* _PROBLEM_
For this exercise, the reply is the listing below, reproduced exactly.
*** Opening of SUPPLIED INFORMATION ***
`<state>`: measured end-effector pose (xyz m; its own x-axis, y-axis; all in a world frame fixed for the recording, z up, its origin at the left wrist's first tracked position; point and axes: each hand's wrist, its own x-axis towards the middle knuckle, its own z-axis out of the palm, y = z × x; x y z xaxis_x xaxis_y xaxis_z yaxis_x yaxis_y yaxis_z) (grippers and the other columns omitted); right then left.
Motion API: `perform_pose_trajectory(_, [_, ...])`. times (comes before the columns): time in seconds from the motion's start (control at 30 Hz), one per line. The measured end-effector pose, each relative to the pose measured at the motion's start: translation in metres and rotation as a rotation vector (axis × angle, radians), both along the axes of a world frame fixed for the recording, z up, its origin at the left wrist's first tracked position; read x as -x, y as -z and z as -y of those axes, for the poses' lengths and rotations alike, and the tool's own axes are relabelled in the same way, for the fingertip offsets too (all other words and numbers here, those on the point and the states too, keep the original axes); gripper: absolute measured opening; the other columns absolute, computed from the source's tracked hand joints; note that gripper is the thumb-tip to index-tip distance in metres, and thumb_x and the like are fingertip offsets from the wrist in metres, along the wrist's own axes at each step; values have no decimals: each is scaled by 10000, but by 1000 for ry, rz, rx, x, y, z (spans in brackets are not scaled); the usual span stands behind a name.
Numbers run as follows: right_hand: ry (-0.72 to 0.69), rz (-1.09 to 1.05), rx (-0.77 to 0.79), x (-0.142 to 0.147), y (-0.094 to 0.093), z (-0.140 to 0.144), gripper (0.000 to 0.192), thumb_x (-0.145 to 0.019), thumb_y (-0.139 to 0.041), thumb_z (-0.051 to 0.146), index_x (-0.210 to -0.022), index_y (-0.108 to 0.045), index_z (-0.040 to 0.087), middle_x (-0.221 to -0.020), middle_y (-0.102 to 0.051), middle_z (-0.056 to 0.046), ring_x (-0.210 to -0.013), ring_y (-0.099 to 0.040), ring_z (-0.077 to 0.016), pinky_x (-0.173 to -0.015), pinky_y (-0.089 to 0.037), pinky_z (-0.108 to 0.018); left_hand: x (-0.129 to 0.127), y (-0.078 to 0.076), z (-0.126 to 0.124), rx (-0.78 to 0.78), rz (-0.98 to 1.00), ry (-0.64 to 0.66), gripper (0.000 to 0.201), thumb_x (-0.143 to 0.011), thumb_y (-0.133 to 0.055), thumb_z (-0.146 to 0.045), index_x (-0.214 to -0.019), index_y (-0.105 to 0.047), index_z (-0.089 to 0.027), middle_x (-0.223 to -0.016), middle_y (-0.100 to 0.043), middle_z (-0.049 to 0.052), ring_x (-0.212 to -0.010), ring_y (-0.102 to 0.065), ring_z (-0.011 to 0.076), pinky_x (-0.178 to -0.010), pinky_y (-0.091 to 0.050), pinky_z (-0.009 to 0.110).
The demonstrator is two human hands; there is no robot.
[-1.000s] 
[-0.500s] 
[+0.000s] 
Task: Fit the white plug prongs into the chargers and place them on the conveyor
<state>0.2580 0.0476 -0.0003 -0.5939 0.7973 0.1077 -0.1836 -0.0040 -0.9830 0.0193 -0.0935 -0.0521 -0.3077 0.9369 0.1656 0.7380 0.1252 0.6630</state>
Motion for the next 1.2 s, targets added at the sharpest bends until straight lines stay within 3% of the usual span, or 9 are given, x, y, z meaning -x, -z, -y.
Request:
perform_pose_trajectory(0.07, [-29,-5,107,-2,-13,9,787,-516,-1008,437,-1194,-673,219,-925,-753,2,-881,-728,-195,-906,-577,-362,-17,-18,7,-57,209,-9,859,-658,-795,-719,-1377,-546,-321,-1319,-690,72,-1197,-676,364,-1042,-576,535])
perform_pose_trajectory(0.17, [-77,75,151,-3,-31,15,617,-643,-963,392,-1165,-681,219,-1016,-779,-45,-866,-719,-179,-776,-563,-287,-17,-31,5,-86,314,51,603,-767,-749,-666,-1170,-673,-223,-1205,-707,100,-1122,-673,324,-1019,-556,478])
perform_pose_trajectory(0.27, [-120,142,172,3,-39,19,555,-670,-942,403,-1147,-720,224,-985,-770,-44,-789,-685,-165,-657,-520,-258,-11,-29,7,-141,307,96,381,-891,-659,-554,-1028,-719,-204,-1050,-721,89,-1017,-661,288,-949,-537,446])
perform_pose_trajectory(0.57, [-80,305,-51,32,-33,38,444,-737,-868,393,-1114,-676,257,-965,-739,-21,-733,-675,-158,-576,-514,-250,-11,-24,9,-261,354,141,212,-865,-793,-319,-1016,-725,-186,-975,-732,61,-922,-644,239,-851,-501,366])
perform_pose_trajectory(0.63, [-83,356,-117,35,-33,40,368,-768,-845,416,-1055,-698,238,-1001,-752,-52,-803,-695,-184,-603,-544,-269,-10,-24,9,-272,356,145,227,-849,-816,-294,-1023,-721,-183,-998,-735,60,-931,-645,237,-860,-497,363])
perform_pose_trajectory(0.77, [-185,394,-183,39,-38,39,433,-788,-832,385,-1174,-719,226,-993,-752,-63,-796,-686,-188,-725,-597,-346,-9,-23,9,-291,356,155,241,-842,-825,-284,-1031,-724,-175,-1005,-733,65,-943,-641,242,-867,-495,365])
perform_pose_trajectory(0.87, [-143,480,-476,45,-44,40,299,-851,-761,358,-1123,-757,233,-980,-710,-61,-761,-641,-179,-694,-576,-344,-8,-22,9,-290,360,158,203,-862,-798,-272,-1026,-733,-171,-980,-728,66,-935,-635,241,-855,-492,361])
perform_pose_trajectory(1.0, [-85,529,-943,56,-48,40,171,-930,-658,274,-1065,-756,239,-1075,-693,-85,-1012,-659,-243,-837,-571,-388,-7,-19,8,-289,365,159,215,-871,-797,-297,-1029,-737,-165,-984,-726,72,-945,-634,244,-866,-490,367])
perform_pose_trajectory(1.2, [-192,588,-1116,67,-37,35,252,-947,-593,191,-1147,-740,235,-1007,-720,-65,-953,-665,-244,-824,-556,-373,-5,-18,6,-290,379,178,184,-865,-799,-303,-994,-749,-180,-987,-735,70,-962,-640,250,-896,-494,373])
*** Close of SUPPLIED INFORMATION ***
* _ANSWER BELOW_
`<state>`: measured end-effector pose (xyz m; its own x-axis, y-axis; all in a world frame fixed for the recording, z up, its origin at the left wrist's first tracked position; point and axes: each hand's wrist, its own x-axis towards the middle knuckle, its own z-axis out of the palm, y = z × x; x y z xaxis_x xaxis_y xaxis_z yaxis_x yaxis_y yaxis_z) (grippers and the other columns omitted); right then left.
Motion API: `perform_pose_trajectory(_, [_, ...])`. times (comes before the columns): time in seconds from the motion's start (control at 30 Hz), one per line. The measured end-effector pose, each relative to the pose measured at the motion's start: translation in metres and rotation as a rotation vector (axis × angle, radians), both along the axes of a world frame fixed for the recording, z up, its origin at the left wrist's first tracked position; read x as -x, y as -z and z as -y of those axes, for the poses' lengths and rotations alike, and the tool's own axes are relabelled in the same way, for the fingertip offsets too (all other words and numbers here, those on the point and the states too, keep the original axes); gripper: absolute measured opening; the other columns absolute, computed from the source's tracked hand joints; note that gripper is the thumb-tip to index-tip distance in metres, and thumb_x and the like are fingertip offsets from the wrist in metres, along the wrist's own axes at each step; values have no decimals: each is scaled by 10000, but by 1000 for ry, rz, rx, x, y, z (spans in brackets are not scaled); the usual span stands behind a name.
Numbers run as follows: right_hand: ry (-0.72 to 0.69), rz (-1.09 to 1.05), rx (-0.77 to 0.79), x (-0.142 to 0.147), y (-0.094 to 0.093), z (-0.140 to 0.144), gripper (0.000 to 0.192), thumb_x (-0.145 to 0.019), thumb_y (-0.139 to 0.041), thumb_z (-0.051 to 0.146), index_x (-0.210 to -0.022), index_y (-0.108 to 0.045), index_z (-0.040 to 0.087), middle_x (-0.221 to -0.020), middle_y (-0.102 to 0.051), middle_z (-0.056 to 0.046), ring_x (-0.210 to -0.013), ring_y (-0.099 to 0.040), ring_z (-0.077 to 0.016), pinky_x (-0.173 to -0.015), pinky_y (-0.089 to 0.037), pinky_z (-0.108 to 0.018); left_hand: x (-0.129 to 0.127), y (-0.078 to 0.076), z (-0.126 to 0.124), rx (-0.78 to 0.78), rz (-0.98 to 1.00), ry (-0.64 to 0.66), gripper (0.000 to 0.201), thumb_x (-0.143 to 0.011), thumb_y (-0.133 to 0.055), thumb_z (-0.146 to 0.045), index_x (-0.214 to -0.019), index_y (-0.105 to 0.047), index_z (-0.089 to 0.027), middle_x (-0.223 to -0.016), middle_y (-0.100 to 0.043), middle_z (-0.049 to 0.052), ring_x (-0.212 to -0.010), ring_y (-0.102 to 0.065), ring_z (-0.011 to 0.076), pinky_x (-0.178 to -0.010), pinky_y (-0.091 to 0.050), pinky_z (-0.009 to 0.110).
The demonstrator is two human hands; there is no robot.
[-1.000s] 
[-0.500s] 
[+0.000s] 
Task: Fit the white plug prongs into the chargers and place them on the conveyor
<state>0.2580 0.0476 -0.0003 -0.5939 0.7973 0.1077 -0.1836 -0.0040 -0.9830 0.0193 -0.0935 -0.0521 -0.3077 0.9369 0.1656 0.7380 0.1252 0.6630</state>
Motion for the next 1.2 s, targets added at the sharpest bends until straight lines stay within 3% of the usual span, or 9 are given, x, y, z meaning -x, -z, -y.
Request:
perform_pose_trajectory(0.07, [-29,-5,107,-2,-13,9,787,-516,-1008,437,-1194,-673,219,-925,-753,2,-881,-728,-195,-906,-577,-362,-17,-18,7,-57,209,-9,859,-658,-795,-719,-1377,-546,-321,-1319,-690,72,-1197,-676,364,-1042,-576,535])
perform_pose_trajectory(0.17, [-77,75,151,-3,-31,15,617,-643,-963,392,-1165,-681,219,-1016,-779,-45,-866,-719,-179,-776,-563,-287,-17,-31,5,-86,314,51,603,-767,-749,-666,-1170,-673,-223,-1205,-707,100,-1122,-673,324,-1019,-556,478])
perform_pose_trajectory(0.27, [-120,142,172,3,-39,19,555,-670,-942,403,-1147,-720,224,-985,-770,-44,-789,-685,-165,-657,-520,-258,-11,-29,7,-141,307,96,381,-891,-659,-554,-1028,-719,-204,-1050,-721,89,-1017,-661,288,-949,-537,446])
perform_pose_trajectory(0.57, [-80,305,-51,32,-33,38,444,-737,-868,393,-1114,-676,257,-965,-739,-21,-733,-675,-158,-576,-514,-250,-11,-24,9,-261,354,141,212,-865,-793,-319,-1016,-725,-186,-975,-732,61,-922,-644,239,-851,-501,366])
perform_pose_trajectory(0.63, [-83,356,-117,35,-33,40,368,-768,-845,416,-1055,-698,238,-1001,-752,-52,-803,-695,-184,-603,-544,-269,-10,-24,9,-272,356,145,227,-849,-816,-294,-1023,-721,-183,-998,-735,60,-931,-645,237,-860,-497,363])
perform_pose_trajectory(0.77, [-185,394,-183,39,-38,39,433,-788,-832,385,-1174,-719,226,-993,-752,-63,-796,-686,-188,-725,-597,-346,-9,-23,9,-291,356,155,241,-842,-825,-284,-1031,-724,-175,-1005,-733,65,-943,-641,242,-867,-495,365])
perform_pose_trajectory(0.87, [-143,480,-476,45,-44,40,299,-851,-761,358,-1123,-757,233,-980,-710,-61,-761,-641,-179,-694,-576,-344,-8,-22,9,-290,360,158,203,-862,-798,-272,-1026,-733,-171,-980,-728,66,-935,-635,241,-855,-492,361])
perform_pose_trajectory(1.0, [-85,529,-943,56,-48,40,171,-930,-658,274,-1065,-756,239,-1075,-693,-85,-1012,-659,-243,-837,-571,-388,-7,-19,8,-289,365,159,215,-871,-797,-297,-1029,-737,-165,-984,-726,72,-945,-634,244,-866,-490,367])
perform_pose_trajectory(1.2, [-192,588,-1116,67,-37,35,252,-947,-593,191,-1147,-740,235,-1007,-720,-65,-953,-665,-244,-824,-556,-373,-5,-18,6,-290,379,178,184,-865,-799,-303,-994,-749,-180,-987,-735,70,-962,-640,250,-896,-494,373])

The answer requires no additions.